**Task directions**
Repeat word for word the lines from the one containing "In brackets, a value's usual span" to the end of the material below, and leave all pictures out.

**Available data**
※ ※ ※
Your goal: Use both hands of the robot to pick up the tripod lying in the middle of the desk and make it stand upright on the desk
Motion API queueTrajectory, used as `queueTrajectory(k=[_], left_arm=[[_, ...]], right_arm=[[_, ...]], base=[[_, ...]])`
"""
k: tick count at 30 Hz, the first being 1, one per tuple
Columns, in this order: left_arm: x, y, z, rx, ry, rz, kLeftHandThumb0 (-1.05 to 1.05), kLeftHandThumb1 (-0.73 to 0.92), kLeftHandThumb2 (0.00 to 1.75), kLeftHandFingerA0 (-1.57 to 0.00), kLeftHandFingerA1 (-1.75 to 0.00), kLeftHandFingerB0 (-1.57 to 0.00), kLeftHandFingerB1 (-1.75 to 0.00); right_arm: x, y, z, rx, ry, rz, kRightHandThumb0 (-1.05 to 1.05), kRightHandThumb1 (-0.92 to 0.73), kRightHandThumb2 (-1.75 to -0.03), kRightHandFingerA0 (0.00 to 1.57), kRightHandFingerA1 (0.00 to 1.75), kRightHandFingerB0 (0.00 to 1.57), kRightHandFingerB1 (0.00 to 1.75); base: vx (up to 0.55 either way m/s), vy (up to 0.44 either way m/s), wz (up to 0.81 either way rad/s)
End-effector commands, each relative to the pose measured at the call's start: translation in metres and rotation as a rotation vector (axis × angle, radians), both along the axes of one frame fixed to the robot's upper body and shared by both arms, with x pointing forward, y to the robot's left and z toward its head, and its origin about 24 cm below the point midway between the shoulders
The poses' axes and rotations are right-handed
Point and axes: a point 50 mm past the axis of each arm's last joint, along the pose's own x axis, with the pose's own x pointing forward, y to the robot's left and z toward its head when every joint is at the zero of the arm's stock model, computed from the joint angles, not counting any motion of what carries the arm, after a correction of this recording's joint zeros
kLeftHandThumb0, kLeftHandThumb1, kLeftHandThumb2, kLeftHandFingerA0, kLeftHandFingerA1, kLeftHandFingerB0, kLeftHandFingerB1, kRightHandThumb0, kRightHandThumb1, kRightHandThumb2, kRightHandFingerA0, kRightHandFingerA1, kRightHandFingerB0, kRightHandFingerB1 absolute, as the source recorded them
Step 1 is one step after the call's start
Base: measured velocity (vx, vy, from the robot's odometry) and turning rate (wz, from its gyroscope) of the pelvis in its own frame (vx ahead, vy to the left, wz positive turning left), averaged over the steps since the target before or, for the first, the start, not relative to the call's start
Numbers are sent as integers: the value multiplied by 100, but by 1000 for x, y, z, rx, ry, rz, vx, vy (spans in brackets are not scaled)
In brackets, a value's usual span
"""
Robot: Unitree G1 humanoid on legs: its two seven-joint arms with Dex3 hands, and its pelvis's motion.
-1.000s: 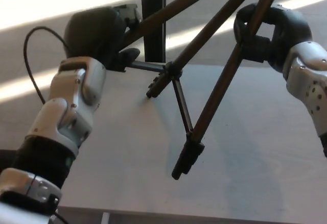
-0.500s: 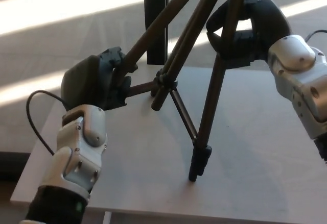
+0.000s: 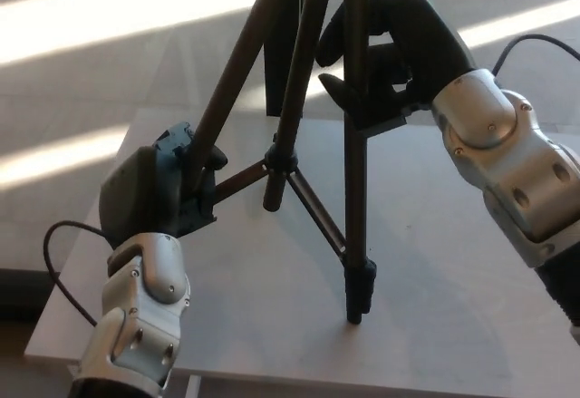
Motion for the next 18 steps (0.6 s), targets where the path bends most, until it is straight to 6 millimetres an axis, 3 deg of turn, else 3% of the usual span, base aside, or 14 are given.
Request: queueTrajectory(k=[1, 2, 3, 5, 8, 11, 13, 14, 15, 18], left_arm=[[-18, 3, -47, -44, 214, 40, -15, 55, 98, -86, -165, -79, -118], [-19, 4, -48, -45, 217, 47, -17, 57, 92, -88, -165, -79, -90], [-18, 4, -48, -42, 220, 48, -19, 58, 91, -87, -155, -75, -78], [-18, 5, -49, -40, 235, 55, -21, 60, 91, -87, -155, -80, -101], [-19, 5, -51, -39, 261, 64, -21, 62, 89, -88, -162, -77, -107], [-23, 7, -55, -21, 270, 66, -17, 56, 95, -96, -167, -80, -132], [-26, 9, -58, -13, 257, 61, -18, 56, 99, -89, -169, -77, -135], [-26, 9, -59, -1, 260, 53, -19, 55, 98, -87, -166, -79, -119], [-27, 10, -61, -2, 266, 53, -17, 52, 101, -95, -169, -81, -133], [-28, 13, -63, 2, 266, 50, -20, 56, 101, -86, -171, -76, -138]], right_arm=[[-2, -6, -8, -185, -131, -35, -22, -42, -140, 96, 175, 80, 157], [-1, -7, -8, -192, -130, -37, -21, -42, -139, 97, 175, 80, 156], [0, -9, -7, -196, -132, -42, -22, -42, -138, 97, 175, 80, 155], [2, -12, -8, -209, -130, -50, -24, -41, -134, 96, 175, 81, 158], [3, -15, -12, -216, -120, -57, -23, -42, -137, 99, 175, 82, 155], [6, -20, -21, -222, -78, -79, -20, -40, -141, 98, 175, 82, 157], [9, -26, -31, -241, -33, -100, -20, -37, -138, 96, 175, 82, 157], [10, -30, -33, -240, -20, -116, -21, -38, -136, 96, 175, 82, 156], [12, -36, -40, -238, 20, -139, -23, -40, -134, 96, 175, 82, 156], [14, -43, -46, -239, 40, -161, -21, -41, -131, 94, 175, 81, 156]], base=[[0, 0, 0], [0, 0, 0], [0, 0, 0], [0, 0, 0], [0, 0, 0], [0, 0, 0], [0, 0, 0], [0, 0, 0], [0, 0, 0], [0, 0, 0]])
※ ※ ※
**Result for this exercise**
In brackets, a value's usual span
"""
Robot: Unitree G1 humanoid on legs: its two seven-joint arms with Dex3 hands, and its pelvis's motion.
-1.000s: 
-0.500s: 
+0.000s: 
Motion for the next 18 steps (0.6 s), targets where the path bends most, until it is straight to 6 millimetres an axis, 3 deg of turn, else 3% of the usual span, base aside, or 14 are given.
Request: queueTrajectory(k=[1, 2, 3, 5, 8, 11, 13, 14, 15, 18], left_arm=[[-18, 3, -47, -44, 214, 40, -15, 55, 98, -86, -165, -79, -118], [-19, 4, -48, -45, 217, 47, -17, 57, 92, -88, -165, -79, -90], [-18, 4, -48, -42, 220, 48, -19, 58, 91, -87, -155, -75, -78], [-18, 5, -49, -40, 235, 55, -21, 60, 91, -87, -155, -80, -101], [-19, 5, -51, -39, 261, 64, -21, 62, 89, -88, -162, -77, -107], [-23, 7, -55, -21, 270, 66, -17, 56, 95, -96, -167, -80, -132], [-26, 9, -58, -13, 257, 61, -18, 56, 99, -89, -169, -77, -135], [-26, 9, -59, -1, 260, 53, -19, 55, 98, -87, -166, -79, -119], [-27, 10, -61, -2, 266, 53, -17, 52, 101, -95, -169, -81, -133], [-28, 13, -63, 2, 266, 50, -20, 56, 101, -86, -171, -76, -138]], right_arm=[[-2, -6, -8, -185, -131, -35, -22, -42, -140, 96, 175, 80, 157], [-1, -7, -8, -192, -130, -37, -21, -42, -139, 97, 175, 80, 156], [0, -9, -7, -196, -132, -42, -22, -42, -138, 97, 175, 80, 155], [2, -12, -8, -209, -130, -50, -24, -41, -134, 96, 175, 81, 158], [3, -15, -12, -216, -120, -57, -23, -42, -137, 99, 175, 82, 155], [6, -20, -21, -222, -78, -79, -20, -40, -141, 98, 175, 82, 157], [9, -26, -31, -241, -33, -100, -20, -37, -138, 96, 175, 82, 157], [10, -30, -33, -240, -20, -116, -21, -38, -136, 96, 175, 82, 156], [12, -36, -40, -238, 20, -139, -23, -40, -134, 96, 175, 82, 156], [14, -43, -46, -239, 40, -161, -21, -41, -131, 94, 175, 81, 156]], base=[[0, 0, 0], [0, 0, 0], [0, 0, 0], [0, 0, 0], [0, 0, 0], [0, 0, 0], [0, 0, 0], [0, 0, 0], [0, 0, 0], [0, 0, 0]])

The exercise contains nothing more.